▶ **What to produce**
Return every line from the one with "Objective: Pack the" through the one with "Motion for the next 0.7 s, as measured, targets", inclusive, exactly as it appears below.

Collection entries:
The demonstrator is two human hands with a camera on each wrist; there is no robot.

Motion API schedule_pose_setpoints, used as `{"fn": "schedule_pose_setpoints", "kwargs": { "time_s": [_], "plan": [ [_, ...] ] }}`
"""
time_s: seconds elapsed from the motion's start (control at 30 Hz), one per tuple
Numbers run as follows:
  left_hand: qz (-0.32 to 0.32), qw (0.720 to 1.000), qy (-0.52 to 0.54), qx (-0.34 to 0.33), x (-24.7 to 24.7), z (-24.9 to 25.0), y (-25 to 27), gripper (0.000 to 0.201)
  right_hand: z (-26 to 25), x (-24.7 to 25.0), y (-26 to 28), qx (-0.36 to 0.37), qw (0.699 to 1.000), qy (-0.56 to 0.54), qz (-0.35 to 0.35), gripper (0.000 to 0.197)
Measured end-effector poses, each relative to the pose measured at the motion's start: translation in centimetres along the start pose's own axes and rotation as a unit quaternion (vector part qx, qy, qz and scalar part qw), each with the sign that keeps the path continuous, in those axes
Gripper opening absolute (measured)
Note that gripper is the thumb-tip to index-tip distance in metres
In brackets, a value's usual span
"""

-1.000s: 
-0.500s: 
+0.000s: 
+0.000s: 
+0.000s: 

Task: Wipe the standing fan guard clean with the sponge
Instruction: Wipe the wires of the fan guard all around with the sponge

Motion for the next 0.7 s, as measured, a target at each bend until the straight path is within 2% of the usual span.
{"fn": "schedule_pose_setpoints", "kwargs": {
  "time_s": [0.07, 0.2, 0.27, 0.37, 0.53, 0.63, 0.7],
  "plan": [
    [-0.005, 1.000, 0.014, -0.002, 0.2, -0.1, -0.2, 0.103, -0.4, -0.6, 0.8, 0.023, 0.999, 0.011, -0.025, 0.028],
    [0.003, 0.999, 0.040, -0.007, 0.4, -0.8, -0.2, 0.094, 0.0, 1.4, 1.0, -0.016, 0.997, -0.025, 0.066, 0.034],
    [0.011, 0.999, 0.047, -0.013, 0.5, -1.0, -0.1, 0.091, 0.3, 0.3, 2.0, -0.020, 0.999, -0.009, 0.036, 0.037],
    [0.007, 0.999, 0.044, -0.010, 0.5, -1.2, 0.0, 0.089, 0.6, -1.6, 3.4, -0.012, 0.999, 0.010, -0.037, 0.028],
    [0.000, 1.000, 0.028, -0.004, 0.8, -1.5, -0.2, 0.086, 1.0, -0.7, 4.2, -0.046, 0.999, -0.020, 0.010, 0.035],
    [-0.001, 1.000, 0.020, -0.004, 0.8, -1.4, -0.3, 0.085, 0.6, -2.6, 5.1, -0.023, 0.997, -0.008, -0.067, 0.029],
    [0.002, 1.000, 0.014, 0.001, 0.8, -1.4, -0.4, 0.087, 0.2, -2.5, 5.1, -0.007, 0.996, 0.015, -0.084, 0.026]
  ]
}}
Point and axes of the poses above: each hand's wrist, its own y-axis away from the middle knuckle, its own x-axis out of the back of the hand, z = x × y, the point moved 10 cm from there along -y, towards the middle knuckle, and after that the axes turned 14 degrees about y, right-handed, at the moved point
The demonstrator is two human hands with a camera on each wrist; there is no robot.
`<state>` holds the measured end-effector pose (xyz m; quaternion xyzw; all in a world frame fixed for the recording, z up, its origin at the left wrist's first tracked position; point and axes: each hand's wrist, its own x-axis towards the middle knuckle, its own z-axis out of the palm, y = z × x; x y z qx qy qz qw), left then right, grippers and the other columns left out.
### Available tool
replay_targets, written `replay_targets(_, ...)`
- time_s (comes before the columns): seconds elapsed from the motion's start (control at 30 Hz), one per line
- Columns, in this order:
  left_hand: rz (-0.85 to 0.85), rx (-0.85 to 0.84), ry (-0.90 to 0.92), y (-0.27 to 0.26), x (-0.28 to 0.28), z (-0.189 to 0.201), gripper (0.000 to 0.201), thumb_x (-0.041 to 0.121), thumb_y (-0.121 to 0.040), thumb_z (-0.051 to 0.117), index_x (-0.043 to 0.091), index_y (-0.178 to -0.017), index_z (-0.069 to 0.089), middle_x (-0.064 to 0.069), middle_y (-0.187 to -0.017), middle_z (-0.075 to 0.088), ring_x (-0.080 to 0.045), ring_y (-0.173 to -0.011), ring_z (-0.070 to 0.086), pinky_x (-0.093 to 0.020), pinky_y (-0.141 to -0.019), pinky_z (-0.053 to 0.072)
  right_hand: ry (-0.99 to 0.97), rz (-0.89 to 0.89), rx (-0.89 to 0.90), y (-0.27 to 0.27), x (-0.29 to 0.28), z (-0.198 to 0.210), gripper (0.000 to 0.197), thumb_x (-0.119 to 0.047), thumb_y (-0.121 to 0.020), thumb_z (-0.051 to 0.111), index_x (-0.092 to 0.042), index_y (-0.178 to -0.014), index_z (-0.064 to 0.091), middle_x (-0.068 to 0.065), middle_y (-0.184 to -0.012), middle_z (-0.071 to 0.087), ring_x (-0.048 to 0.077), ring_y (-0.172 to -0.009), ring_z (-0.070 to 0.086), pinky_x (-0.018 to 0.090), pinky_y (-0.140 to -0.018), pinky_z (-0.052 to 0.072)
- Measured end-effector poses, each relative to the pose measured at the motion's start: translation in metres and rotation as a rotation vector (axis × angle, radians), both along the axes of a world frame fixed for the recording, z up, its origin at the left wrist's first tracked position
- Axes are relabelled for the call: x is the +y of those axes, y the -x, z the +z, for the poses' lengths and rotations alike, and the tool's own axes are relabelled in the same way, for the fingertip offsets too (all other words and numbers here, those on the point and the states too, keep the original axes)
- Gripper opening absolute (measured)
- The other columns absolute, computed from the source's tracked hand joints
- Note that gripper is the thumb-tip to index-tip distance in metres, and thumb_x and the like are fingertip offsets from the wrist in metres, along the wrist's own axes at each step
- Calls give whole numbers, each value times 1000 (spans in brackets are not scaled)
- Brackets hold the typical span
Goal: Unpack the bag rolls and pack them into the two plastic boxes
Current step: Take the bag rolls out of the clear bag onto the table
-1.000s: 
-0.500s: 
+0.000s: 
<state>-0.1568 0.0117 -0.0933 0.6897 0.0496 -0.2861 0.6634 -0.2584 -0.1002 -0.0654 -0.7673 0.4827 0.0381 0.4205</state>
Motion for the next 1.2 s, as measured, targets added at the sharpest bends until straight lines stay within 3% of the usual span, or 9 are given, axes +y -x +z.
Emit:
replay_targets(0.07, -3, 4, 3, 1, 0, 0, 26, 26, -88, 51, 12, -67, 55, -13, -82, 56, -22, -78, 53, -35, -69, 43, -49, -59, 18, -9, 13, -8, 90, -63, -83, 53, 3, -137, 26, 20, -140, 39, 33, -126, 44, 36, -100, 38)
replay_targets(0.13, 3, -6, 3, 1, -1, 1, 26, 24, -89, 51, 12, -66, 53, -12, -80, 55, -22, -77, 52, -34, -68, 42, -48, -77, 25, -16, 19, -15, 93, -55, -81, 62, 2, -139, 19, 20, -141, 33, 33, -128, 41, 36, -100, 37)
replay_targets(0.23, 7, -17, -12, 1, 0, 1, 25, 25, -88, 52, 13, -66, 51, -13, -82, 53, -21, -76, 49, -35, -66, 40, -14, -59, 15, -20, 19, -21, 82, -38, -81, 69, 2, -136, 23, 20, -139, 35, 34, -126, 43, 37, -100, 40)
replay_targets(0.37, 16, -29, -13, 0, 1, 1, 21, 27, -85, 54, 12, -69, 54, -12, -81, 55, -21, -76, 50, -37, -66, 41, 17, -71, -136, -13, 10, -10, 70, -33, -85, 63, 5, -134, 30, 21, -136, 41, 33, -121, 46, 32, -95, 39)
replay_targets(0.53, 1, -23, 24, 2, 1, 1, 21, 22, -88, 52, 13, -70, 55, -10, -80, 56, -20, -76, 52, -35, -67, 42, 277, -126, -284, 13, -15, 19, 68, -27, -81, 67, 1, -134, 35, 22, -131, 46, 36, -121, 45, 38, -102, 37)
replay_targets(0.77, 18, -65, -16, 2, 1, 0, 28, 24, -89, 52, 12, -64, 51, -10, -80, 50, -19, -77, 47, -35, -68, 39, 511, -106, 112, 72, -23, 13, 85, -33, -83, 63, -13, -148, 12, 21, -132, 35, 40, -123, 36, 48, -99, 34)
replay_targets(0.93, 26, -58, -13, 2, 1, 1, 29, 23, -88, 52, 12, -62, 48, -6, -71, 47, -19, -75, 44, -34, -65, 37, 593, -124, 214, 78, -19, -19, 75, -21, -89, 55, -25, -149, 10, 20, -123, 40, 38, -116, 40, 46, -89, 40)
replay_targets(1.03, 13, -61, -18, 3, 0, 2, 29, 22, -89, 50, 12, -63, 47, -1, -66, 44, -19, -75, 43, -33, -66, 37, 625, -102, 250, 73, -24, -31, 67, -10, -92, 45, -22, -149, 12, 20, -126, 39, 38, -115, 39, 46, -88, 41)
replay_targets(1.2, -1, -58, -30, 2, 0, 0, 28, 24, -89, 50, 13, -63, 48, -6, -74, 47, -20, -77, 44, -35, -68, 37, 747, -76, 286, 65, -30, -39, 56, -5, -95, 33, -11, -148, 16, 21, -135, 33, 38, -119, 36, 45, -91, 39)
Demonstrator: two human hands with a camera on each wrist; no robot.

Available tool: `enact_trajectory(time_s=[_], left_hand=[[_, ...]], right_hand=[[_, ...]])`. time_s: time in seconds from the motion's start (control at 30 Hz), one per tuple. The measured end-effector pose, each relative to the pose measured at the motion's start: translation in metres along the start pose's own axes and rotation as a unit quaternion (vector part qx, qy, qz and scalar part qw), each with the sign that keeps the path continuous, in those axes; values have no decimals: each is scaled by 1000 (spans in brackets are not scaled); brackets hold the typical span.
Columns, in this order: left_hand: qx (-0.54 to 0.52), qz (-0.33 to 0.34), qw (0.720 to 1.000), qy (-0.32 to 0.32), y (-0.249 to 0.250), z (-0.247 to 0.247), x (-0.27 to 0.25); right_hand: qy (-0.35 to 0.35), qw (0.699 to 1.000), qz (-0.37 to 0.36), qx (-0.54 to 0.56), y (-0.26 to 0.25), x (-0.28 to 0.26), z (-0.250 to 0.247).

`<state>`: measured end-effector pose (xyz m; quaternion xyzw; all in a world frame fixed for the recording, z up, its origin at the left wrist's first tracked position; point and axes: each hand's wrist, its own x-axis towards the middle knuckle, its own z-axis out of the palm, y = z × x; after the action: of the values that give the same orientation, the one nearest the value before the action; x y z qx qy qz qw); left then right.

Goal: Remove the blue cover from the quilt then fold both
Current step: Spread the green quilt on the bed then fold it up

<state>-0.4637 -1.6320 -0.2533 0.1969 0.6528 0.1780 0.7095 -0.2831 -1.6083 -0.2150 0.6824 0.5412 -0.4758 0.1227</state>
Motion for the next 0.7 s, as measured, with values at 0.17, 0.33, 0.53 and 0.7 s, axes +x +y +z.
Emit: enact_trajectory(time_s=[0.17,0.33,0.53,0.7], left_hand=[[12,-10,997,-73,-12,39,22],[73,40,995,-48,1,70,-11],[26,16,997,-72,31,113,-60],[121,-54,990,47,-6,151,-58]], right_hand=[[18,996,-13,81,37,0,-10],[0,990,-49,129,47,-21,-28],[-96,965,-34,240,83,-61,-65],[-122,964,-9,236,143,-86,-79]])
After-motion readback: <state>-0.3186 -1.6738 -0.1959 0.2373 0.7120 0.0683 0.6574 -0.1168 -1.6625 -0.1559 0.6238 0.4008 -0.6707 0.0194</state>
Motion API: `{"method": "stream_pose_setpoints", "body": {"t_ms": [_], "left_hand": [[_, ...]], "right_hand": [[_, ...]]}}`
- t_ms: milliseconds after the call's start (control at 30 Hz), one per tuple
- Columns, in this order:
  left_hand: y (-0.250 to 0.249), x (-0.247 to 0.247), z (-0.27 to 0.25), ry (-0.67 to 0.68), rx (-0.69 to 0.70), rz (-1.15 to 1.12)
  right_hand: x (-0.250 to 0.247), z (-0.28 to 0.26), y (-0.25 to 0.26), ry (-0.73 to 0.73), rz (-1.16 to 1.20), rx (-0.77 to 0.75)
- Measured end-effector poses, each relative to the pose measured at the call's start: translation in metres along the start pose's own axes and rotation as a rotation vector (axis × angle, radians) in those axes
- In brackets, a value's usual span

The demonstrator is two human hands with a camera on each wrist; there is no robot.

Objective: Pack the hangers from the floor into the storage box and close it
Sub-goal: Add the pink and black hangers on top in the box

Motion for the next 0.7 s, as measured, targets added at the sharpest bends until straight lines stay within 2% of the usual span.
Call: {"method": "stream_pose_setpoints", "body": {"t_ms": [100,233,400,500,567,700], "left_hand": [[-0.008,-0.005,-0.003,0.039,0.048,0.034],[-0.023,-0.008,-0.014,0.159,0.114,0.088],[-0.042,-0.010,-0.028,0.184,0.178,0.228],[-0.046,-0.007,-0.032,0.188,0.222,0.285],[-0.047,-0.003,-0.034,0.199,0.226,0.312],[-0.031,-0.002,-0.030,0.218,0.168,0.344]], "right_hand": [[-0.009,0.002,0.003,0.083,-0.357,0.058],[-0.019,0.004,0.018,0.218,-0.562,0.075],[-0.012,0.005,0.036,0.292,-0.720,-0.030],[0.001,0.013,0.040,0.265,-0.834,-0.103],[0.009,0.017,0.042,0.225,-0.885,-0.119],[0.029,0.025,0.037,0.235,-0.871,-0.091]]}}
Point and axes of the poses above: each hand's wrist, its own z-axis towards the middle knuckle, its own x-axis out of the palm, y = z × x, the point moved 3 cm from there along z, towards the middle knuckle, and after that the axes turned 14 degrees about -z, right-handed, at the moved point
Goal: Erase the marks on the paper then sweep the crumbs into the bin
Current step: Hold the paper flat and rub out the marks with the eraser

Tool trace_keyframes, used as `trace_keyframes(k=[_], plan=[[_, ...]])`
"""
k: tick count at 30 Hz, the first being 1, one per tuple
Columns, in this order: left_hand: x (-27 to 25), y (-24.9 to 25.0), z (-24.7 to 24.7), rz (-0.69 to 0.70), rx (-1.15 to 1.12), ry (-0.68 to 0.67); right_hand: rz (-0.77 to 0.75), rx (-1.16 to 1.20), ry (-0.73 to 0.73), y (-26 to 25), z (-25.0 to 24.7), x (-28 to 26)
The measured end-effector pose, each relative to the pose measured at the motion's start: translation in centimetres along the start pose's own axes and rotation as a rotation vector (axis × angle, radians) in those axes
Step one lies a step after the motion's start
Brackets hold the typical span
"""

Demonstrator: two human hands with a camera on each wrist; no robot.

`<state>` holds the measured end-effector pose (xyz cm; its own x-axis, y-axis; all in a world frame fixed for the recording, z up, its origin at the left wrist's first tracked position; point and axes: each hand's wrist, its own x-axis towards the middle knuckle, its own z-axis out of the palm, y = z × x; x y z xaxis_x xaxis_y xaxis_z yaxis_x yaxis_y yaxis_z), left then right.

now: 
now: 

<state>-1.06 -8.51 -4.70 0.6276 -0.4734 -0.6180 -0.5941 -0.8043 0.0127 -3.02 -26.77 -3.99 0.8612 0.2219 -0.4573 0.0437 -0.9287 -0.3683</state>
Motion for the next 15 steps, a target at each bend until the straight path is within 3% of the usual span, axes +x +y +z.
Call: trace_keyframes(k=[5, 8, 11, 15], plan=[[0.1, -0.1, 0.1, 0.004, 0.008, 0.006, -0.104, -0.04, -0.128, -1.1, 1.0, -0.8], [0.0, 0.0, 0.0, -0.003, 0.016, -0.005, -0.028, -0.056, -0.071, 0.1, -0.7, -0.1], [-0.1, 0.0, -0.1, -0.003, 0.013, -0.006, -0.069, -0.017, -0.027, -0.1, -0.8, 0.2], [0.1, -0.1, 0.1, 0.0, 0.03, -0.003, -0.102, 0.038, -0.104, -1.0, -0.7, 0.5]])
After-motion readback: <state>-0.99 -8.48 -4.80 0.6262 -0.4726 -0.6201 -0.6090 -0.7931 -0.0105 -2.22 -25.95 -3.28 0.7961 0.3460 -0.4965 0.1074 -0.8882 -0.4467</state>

▶ **Exercise solution**
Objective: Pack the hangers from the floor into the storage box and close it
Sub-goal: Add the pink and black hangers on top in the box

Motion for the next 0.7 s, as measured, targets added at the sharpest bends until straight lines stay within 2% of the usual span.

The work on this exercise is complete.